Team Groups:  In this training process, you are split into groups and given tough questions to figure out, most often in a “Jeopardy” or “Family Feud” format, because nothing says “team building” quite like pitting coworkers against each other – especially when a $5.00 gas card is involved.  Your answers are presented by the “team leader” to the rest of the class.  I was in the restroom and came back to find I had been elected team leader in my absence.  My aforementioned ban was solidified when I stood up and told my best joke instead. No-one laughed. And I’m freakin’ hilarious.

Don’t get me wrong; training is a very important part of keeping workers up to date on changes and evolving processes within the company.  The bad part is that these training sessions could be accomplished in an email thereby saving money, time, and reputations.

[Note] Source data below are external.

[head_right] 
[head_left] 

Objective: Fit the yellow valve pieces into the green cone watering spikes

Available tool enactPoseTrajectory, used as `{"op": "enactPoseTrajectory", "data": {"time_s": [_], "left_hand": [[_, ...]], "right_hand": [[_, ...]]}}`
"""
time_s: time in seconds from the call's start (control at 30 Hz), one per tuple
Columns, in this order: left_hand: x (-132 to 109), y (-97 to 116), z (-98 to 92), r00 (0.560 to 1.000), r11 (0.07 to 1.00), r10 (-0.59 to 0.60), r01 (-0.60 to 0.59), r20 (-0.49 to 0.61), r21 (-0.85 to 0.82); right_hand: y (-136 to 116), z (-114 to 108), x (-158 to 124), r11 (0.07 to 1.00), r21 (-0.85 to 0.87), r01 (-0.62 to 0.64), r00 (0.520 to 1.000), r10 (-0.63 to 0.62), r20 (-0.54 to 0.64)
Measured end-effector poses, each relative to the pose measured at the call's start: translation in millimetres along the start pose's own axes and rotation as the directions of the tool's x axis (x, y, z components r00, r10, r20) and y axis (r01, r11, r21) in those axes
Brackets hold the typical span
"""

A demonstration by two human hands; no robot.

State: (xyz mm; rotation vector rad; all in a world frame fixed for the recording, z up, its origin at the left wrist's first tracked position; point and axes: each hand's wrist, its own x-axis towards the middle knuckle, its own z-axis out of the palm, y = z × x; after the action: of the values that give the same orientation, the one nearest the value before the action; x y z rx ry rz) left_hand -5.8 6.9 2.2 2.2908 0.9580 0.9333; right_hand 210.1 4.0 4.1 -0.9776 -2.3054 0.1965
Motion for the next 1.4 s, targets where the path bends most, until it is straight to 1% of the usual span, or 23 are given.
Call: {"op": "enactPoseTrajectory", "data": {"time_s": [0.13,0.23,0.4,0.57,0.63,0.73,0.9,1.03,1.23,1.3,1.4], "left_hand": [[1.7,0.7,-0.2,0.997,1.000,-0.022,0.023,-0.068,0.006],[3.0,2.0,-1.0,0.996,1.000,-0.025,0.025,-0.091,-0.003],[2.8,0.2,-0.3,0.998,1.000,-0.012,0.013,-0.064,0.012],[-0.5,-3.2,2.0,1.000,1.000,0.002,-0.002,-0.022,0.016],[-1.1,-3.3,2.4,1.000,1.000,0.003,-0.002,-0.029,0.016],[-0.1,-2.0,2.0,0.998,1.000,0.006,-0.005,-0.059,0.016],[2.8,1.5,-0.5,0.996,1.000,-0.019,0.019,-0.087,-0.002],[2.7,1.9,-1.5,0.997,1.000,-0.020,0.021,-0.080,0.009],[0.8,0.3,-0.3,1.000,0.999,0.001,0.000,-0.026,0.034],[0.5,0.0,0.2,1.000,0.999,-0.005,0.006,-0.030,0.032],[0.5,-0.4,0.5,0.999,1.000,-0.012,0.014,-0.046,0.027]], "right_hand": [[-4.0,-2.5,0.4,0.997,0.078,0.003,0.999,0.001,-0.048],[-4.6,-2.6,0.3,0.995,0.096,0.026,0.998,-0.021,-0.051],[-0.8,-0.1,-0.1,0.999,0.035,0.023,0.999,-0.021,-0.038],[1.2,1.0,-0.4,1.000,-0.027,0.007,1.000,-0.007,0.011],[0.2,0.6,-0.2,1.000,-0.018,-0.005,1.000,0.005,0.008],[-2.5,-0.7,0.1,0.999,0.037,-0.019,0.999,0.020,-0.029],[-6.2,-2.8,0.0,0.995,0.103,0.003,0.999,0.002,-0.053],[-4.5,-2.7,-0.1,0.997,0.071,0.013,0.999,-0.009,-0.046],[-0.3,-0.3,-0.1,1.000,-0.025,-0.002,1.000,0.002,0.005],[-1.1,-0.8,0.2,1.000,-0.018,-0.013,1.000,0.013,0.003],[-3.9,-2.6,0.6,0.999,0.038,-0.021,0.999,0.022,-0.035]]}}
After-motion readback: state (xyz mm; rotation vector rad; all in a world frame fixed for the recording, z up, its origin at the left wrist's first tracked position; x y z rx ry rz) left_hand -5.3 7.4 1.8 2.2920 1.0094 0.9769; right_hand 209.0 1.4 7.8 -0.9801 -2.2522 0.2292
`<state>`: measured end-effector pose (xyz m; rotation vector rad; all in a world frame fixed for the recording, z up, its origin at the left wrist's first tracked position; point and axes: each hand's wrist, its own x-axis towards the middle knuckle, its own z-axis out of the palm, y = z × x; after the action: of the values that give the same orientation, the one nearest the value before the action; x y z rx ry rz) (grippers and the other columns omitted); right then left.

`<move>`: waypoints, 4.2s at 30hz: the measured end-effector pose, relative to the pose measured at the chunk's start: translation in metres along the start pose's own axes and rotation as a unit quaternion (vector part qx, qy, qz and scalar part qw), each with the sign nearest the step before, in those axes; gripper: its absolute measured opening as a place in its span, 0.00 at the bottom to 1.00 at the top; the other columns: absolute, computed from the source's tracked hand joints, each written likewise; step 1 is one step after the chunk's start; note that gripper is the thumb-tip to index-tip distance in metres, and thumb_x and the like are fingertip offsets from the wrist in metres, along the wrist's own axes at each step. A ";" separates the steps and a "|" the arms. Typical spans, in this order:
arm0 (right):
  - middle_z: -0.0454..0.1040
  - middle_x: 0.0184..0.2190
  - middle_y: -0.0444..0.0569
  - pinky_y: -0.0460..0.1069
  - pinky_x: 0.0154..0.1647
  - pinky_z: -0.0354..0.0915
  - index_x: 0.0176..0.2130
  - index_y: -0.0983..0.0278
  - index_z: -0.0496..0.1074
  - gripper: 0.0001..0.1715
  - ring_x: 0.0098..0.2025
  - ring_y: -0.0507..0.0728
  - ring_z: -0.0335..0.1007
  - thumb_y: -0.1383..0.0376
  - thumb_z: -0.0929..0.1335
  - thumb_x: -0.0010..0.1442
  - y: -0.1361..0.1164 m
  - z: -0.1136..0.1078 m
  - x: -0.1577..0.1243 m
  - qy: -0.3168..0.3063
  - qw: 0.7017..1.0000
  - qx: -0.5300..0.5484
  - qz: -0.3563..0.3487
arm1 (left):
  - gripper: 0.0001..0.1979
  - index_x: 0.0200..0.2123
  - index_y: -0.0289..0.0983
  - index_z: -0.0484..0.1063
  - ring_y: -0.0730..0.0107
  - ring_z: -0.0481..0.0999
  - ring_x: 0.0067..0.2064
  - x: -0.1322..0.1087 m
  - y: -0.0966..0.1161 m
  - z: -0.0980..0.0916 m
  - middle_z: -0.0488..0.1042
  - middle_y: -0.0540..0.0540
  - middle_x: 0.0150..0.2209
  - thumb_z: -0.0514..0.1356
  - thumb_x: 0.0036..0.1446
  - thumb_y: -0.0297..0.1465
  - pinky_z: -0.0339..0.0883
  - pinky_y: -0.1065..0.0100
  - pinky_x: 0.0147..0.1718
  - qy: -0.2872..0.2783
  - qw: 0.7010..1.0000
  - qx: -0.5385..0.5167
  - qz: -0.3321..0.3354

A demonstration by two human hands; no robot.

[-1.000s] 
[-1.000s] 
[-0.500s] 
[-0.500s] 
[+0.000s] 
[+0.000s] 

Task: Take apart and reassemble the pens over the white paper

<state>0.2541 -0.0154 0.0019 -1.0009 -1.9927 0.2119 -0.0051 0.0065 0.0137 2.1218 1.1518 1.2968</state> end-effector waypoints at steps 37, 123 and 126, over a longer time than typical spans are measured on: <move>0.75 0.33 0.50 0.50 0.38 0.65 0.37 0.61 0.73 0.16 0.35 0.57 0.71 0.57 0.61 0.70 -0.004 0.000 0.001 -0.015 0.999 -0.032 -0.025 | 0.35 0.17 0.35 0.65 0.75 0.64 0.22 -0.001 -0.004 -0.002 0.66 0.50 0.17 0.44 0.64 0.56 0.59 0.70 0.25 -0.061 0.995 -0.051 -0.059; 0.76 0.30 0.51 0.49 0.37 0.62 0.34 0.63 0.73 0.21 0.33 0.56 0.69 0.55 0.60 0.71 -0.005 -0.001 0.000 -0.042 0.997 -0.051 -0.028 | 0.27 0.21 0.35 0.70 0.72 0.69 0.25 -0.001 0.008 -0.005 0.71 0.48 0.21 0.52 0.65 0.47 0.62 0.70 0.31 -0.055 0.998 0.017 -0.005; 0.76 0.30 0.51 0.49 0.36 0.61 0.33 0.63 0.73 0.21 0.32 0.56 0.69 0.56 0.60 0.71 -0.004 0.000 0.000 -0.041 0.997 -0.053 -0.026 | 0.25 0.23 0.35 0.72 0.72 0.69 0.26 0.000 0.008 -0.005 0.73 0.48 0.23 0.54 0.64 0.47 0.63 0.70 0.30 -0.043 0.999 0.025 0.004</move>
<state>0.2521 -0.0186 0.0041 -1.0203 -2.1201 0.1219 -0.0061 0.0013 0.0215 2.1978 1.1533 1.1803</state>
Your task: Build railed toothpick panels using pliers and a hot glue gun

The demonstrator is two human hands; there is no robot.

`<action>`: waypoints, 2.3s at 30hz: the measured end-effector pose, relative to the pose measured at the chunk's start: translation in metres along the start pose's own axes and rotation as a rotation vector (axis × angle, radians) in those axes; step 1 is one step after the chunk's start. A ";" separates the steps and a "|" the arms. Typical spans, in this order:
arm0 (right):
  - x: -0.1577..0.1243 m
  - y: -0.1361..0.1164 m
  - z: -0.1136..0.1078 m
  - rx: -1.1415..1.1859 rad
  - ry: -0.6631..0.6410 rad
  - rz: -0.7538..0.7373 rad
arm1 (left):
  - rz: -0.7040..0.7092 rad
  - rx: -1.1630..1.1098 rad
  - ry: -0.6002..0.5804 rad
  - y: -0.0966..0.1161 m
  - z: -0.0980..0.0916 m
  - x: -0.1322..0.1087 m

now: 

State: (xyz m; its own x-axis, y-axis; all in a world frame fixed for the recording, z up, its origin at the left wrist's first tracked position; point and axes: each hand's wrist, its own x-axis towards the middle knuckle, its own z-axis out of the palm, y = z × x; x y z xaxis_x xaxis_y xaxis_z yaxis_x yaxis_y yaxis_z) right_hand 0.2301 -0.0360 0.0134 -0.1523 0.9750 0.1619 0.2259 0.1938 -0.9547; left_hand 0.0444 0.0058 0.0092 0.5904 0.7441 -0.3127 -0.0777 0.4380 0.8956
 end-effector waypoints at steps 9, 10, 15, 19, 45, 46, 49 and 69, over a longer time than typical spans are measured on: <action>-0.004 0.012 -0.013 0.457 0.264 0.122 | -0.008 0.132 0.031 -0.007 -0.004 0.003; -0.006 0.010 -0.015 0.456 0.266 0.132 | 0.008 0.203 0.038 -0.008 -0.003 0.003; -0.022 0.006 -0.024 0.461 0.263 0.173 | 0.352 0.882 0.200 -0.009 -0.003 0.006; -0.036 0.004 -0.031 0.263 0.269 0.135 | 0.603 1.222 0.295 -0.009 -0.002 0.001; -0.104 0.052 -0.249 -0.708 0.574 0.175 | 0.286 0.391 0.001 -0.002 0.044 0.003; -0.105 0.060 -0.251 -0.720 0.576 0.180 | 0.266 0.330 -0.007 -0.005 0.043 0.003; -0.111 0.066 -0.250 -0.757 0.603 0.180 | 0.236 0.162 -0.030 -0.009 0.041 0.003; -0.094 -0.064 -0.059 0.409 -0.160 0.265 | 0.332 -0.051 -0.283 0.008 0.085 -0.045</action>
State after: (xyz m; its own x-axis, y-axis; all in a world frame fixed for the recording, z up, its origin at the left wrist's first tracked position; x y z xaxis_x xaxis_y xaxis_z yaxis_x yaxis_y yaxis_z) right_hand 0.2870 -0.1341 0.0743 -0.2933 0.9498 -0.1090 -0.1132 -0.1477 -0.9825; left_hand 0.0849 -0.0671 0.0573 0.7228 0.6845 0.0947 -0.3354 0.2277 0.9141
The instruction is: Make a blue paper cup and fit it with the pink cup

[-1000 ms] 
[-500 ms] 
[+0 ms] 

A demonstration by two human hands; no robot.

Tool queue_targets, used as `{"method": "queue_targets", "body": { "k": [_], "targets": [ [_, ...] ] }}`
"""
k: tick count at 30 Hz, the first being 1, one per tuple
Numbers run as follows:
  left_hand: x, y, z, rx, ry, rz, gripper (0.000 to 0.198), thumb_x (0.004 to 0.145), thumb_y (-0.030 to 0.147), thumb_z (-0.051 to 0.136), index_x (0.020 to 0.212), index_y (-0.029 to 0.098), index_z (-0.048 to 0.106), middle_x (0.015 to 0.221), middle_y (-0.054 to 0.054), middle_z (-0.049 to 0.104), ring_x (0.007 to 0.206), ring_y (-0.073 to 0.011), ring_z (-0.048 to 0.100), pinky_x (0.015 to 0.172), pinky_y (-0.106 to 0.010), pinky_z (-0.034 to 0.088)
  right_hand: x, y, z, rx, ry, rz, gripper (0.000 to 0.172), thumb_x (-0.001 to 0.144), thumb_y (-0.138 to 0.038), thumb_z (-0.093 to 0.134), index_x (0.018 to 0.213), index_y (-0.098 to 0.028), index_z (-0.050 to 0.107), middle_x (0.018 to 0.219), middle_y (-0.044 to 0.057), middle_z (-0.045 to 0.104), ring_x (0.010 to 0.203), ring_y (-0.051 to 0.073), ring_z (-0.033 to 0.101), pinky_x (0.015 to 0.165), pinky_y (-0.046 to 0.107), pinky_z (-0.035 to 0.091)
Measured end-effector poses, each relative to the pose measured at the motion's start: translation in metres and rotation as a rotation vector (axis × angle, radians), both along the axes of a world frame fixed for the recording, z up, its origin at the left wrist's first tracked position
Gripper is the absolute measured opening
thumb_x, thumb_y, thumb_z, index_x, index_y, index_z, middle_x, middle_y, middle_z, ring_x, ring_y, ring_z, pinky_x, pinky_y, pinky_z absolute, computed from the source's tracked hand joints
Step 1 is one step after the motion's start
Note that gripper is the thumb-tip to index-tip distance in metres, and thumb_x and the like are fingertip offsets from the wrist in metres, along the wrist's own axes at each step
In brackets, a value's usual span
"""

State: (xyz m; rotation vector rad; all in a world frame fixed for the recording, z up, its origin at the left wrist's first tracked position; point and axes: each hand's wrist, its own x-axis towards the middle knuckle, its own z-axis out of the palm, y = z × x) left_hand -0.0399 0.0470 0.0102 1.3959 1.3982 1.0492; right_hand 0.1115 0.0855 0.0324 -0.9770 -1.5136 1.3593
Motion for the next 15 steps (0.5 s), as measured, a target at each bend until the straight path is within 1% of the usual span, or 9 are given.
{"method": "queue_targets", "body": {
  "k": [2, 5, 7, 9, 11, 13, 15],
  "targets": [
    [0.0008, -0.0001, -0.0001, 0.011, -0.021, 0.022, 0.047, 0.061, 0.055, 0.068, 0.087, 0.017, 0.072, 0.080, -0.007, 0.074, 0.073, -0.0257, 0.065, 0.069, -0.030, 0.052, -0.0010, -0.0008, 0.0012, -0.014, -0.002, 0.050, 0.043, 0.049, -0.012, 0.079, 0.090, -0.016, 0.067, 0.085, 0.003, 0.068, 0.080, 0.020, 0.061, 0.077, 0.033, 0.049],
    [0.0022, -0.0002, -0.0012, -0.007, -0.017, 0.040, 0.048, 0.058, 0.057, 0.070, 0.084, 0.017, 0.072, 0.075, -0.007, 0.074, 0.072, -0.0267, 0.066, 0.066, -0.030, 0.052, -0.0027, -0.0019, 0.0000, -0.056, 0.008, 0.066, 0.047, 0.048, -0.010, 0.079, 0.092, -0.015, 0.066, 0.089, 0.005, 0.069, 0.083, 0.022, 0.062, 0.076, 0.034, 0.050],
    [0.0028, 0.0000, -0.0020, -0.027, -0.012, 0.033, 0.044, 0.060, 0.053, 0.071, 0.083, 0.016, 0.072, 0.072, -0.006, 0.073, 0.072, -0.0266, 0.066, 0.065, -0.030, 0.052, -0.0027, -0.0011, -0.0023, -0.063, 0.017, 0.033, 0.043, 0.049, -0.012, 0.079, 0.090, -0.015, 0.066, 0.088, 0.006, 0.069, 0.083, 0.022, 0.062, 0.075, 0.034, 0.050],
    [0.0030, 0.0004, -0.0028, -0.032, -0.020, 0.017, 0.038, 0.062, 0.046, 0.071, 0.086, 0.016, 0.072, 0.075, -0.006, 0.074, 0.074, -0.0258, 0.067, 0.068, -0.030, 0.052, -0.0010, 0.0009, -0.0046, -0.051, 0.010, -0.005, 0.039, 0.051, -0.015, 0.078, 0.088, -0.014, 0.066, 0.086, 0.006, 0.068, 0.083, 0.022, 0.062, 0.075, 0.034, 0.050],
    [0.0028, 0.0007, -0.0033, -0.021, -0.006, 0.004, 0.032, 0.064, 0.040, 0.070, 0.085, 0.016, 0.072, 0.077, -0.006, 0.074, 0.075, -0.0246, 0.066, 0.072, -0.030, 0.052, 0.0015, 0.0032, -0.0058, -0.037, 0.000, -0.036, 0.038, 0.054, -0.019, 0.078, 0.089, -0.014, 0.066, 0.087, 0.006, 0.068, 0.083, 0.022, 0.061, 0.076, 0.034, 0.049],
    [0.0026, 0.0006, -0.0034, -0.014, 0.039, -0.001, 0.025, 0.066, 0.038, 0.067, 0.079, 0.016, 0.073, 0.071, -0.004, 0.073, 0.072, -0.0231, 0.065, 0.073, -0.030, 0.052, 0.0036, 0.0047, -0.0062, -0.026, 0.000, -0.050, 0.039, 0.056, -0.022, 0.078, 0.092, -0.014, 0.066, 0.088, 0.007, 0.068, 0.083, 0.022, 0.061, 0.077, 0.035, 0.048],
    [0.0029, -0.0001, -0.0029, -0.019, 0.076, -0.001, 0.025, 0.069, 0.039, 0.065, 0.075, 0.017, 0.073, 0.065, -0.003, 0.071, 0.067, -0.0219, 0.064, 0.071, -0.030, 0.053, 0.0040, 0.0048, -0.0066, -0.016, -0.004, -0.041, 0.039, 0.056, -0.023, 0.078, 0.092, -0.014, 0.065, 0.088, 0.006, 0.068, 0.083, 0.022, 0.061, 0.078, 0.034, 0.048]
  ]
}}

Every worker in the world follows the exact same pattern when they have a workplace training session.

  • Try to call out sick
  • Charge the phone for Facebook browsing and Words with Friends
  • Pretend to be in the middle of a project and look very busy in the hopes you will be excused
  • Show up as late as you can and take the seat all the way in the back or position yourself nearest the snacks
  • Notify your friends to call you frequently so you can excuse yourself because “This is about that big client.”
  • Appear to be taking extensive notes when in reality you are drawing cartoons (my personal favorite)
  • Nod deeply and agree occasionally so the presenter thinks you are actively engaged

There are, however, a few things that will get you thrown out of work place training.  I have compiled a list of my the most effective ones:

  • Stand up and yell “hallelujah,” “preach,” and “amen” randomly throughout the session.
  • Raise your hand and ask questions about things completely unrelated to your job or the company, such as is the color orange called orange because it’s the color of oranges or are oranges called oranges because they’re orange, OR how do geese know which goose goes first when migrating.
  • Sneeze and cough repeatedly; more effective if you bring some type of slime from your kid’s collection and launch it across the room while coughing.
  • Write your boss’ name on your name tag and be disruptive.
  • Lean back in your chair and toss spitballs at the screen like the moody antagonist in an ’80s John Hughes flick.
  • Lick the donuts in front of everyone and put them back.
  • Answer your phone loudly and declare, “I don’t care how much money you have invested in this company, I can’t help you! I’m in training!”

In all honesty, work training can be a valuable tool if it is approached correctly.  Unfortunately, most companies don’t approach it correctly and the entire process is one that is universally hated.  Can I get an Amen?